Flink on YARN with CDH: A Guide to Distributed Stream Processing
In today's era of big data, stream processing has become an essential component for real-time analytics and data processing. Apache Flink is a powerful and versatile framework for distributed stream processing, capable of handling massive volumes of data with low latency. In this article, we will explore how to set up and run Flink on YARN in a CDH (Cloudera Distribution including Apache Hadoop) cluster.

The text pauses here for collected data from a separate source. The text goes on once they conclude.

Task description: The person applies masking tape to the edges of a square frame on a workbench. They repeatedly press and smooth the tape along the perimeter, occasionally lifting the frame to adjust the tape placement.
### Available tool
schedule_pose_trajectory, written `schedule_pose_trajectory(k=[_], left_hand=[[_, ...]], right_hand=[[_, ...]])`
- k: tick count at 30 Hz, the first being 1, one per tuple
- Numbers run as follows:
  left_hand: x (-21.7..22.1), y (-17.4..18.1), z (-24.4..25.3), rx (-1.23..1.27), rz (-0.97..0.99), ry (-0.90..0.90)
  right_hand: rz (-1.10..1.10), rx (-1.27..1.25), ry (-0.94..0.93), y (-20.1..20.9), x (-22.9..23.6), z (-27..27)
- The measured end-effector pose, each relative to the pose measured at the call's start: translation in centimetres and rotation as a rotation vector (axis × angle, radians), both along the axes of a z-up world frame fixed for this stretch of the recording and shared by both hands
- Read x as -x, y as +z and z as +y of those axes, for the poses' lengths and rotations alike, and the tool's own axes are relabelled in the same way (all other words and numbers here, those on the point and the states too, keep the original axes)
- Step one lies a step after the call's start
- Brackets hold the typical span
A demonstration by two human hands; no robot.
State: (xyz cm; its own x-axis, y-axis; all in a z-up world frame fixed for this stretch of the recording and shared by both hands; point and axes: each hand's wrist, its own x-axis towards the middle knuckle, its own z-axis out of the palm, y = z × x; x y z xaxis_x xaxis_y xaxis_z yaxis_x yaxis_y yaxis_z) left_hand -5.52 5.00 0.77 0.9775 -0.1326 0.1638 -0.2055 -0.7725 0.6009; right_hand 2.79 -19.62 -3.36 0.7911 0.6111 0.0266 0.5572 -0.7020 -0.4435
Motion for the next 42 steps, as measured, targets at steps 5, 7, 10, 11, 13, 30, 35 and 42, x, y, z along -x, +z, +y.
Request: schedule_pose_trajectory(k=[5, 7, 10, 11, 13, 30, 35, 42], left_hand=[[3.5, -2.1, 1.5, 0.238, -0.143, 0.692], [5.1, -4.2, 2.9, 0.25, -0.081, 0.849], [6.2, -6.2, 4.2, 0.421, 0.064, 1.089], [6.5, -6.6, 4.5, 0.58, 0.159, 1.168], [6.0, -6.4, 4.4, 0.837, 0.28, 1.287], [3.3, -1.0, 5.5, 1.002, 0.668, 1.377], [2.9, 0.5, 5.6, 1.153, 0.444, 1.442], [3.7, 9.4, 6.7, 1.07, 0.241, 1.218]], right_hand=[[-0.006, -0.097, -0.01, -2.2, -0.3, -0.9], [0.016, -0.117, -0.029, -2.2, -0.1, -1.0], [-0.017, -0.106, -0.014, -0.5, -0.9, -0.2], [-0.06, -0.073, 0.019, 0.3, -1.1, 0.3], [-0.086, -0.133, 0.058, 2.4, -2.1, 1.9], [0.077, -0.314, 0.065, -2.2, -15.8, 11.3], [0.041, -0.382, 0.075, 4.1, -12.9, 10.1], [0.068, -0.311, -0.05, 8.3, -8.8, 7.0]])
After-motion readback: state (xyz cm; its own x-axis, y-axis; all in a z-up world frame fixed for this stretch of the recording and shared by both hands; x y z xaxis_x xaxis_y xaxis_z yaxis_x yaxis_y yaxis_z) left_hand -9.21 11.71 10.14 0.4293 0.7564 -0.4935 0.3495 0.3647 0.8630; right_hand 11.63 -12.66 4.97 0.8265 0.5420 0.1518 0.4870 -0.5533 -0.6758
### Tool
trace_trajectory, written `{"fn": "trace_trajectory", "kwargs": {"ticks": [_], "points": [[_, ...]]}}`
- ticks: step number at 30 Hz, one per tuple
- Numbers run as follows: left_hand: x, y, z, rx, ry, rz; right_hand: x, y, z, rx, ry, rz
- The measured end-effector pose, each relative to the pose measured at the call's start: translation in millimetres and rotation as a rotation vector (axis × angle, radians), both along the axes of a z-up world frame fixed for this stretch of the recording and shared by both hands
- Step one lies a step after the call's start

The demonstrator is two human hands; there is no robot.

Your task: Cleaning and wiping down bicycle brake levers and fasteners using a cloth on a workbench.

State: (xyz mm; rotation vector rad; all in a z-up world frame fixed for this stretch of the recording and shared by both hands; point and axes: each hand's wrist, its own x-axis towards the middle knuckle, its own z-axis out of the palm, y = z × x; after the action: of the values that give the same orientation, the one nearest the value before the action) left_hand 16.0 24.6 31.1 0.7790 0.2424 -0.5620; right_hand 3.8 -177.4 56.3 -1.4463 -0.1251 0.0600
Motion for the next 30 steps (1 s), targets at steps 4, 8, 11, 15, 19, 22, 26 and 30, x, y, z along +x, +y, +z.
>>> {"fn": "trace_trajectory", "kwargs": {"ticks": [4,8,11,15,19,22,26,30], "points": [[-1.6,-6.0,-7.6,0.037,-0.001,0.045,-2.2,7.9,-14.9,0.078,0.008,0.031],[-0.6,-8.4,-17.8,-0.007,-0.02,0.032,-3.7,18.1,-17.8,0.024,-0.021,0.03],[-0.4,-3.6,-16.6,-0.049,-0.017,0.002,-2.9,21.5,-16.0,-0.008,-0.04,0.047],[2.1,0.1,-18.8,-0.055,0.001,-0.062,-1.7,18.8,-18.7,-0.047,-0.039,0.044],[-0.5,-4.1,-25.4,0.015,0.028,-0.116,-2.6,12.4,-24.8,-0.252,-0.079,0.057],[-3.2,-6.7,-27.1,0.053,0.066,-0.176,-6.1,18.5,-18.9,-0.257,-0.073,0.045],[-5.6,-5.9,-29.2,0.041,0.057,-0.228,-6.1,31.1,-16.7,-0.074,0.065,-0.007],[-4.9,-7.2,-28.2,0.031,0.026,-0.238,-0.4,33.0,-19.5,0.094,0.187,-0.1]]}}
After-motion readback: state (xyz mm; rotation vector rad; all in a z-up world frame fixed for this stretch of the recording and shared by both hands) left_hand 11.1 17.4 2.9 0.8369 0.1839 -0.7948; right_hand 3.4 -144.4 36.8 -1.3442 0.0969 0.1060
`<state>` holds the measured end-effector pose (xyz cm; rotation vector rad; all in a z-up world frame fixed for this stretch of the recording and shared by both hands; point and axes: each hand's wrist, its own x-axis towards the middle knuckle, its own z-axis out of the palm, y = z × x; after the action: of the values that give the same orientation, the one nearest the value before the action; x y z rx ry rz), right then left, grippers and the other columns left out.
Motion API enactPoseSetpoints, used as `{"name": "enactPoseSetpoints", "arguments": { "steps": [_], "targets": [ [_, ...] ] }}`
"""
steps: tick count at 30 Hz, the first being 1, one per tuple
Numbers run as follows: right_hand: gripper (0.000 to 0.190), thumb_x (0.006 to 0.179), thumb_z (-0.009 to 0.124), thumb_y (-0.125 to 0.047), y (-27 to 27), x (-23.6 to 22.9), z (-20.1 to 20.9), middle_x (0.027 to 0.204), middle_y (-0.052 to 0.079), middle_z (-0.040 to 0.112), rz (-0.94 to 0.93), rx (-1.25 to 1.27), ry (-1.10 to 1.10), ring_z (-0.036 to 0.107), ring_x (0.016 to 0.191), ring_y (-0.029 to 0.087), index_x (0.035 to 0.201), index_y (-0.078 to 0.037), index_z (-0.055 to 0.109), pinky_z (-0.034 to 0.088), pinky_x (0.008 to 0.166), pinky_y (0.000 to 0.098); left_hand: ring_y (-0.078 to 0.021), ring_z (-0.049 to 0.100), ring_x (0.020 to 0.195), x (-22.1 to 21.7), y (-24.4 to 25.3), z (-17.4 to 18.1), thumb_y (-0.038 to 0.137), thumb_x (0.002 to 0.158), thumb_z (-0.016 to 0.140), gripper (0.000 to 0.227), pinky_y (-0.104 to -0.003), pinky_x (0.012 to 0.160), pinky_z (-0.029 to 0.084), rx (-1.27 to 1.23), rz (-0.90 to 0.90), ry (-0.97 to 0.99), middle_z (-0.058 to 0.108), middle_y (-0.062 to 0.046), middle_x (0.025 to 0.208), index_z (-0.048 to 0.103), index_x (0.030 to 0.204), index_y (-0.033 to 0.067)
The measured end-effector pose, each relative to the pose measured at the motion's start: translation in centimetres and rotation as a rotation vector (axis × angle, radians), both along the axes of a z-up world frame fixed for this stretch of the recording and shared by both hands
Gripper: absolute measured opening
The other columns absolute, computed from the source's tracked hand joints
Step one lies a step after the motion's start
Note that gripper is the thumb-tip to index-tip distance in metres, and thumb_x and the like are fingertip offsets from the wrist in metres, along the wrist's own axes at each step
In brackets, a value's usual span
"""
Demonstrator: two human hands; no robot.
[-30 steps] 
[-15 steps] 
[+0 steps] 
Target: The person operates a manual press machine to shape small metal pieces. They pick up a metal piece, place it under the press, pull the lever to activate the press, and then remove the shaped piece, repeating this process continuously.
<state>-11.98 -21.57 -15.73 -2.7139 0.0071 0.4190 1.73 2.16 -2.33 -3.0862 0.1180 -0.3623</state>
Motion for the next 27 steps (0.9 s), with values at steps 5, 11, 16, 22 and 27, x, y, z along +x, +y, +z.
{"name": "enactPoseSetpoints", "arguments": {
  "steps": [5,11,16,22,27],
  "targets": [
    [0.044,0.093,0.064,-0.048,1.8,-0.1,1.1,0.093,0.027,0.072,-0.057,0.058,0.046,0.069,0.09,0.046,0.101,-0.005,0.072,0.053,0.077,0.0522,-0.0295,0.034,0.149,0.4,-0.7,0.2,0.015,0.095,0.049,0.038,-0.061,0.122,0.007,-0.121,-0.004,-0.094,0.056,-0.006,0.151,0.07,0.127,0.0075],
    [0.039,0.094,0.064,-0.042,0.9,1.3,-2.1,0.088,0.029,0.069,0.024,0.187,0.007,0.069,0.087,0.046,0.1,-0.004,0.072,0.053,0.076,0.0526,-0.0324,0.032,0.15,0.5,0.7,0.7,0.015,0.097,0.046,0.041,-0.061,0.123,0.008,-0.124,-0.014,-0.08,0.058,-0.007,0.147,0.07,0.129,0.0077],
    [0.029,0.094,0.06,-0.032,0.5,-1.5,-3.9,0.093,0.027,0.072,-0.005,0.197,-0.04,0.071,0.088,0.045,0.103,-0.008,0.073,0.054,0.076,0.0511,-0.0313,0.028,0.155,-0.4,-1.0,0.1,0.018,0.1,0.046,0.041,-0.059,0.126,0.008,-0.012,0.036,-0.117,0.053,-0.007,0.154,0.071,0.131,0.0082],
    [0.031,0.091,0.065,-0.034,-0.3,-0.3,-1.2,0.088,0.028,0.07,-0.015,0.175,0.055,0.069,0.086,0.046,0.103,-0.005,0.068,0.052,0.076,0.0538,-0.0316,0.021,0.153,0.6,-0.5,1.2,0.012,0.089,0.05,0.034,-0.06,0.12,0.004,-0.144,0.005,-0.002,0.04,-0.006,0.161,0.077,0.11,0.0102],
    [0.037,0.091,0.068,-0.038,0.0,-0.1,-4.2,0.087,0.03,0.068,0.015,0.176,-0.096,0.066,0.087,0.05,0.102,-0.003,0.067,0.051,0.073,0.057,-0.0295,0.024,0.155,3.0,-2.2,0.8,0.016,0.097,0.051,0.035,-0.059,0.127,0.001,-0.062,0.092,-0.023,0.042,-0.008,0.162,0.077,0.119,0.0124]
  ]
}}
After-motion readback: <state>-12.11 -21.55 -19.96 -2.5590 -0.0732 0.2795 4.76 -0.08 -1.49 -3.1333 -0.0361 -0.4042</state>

Before diving into the code examples, let's first understand the architecture and components involved in running Flink on YARN. Flink primarily consists of two main components: the JobManager and the TaskManager. The JobManager is responsible for coordinating the execution of jobs, while the TaskManager executes the computational tasks assigned by the JobManager.
To run Flink on YARN, we need to configure the necessary dependencies and settings. Here's an example of a flink-conf.yaml file:
# Flink Configuration
jobmanager.rpc.address: localhost
jobmanager.rpc.port: 6123
yarn.application.name: Flink on YARN
yarn.queue: default
yarn.container.memory: 1024
yarn.container.vcores: 1
In the above configuration, we specify the address and port for the JobManager, the YARN application name, the YARN queue to use, and the resource allocation for YARN containers.

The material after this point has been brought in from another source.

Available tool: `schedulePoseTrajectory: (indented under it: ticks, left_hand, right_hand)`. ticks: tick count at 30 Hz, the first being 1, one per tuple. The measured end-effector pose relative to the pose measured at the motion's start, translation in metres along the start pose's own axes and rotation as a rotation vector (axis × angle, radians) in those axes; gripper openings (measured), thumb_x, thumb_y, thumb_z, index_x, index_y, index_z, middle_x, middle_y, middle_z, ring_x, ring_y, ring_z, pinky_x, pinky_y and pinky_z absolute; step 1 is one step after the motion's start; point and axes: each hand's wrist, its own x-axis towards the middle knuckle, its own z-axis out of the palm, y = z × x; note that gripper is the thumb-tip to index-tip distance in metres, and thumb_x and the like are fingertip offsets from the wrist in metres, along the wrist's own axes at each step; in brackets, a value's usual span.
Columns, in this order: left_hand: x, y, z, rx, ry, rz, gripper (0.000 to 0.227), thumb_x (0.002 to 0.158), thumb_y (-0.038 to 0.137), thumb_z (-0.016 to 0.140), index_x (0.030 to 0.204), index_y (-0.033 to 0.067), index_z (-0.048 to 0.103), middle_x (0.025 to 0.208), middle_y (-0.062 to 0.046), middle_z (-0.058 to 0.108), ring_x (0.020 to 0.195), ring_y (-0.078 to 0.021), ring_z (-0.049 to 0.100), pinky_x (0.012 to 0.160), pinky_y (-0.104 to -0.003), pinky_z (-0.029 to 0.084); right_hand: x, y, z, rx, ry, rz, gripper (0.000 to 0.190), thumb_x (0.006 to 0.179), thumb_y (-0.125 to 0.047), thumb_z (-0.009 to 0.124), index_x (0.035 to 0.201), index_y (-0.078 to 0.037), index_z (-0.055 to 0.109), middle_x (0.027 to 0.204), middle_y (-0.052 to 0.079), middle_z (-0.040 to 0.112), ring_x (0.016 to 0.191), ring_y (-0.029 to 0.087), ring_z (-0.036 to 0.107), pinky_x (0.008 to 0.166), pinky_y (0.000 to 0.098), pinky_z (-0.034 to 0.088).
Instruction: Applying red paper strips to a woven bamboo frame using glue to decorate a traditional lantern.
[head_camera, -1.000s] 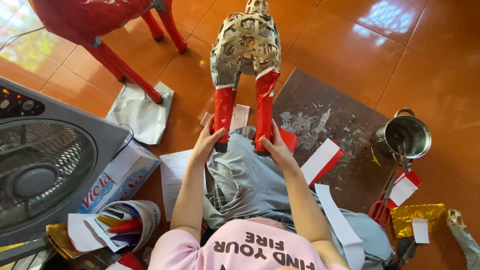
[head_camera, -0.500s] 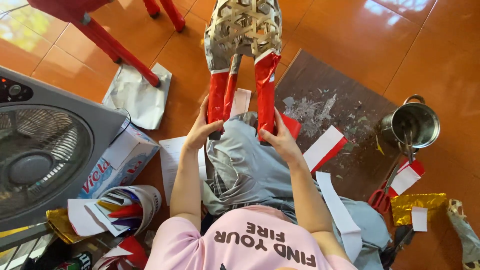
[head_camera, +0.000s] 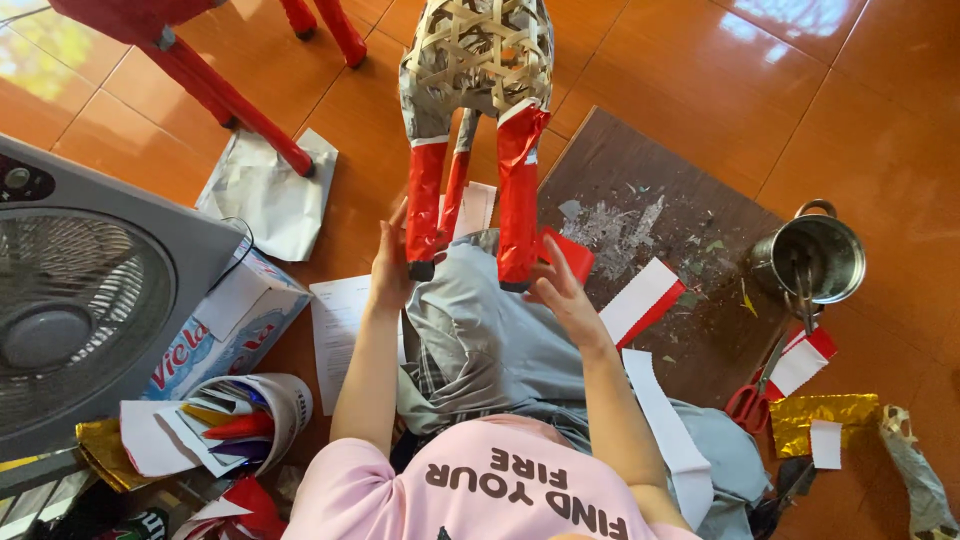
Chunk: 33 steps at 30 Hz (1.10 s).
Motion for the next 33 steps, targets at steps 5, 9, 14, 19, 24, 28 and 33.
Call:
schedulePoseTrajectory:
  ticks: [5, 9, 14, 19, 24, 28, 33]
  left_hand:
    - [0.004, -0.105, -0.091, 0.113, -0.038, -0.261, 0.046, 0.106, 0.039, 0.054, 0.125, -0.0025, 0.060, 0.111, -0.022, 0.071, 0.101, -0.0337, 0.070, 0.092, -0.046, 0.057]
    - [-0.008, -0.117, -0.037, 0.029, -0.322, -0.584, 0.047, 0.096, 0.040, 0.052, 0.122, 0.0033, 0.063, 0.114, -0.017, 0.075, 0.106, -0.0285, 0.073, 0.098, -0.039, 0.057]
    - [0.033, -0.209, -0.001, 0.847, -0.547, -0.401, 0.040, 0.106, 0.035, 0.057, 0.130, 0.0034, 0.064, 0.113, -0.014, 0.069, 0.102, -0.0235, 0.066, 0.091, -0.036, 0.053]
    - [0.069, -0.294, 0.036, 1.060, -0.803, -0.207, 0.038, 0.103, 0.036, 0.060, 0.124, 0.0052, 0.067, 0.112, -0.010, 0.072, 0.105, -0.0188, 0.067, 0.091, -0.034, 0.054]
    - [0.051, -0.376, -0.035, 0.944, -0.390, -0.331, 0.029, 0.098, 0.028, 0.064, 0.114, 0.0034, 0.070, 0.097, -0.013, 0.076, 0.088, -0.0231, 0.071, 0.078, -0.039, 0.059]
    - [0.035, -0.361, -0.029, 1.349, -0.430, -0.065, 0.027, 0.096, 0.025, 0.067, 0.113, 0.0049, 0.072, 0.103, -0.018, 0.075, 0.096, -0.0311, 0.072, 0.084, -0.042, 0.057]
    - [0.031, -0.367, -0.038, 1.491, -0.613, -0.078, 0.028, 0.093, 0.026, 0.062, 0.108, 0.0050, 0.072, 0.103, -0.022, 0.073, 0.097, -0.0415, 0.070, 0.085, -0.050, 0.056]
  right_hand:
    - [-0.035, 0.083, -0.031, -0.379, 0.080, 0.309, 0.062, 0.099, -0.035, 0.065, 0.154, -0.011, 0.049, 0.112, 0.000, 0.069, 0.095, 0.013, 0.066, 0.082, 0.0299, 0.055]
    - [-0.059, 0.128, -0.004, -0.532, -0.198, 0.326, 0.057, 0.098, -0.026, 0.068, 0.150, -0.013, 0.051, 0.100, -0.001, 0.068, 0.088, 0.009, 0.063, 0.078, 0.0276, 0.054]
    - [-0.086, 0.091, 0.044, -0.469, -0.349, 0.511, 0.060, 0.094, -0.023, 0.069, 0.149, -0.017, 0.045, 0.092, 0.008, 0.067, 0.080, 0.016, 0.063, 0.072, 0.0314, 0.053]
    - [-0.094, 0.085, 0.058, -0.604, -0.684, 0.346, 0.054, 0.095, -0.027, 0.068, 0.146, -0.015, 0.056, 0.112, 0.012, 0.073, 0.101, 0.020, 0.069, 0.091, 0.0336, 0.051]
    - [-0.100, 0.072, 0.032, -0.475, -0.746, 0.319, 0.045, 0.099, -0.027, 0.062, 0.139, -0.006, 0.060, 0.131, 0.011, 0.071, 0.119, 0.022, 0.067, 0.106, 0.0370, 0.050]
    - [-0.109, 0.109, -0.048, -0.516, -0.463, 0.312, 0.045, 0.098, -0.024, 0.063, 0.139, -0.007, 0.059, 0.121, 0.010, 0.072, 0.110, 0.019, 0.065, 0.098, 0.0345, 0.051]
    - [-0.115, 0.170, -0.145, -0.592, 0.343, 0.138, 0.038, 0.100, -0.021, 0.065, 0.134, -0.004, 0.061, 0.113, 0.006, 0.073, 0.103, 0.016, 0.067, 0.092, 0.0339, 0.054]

Now that we have set up Flink on YARN, let's see how we can run a simple Flink job using the Flink YARN API. In this example, we will count the occurrences of words in a stream of text.
First, we need to create a StreamExecutionEnvironment and set it up to run on YARN:
StreamExecutionEnvironment env = StreamExecutionEnvironment.getExecutionEnvironment();
env.setParallelism(2);
env.addSource(new TextFileSource("hdfs:///path/to/text/file"))
.flatMap((String line, Collector<Tuple2<String, Integer>> out) -> {
for (String word : line.split(" ")) {
out.collect(new Tuple2<>(word, 1));
}
})
.keyBy(0)
.sum(1)
.print();
In the above code snippet, we set the parallelism to 2, read the text file from HDFS, split each line into words, and emit them as key-value pairs. We then group the pairs by key and calculate the sum of the values for each key. Finally, we print the result to the console.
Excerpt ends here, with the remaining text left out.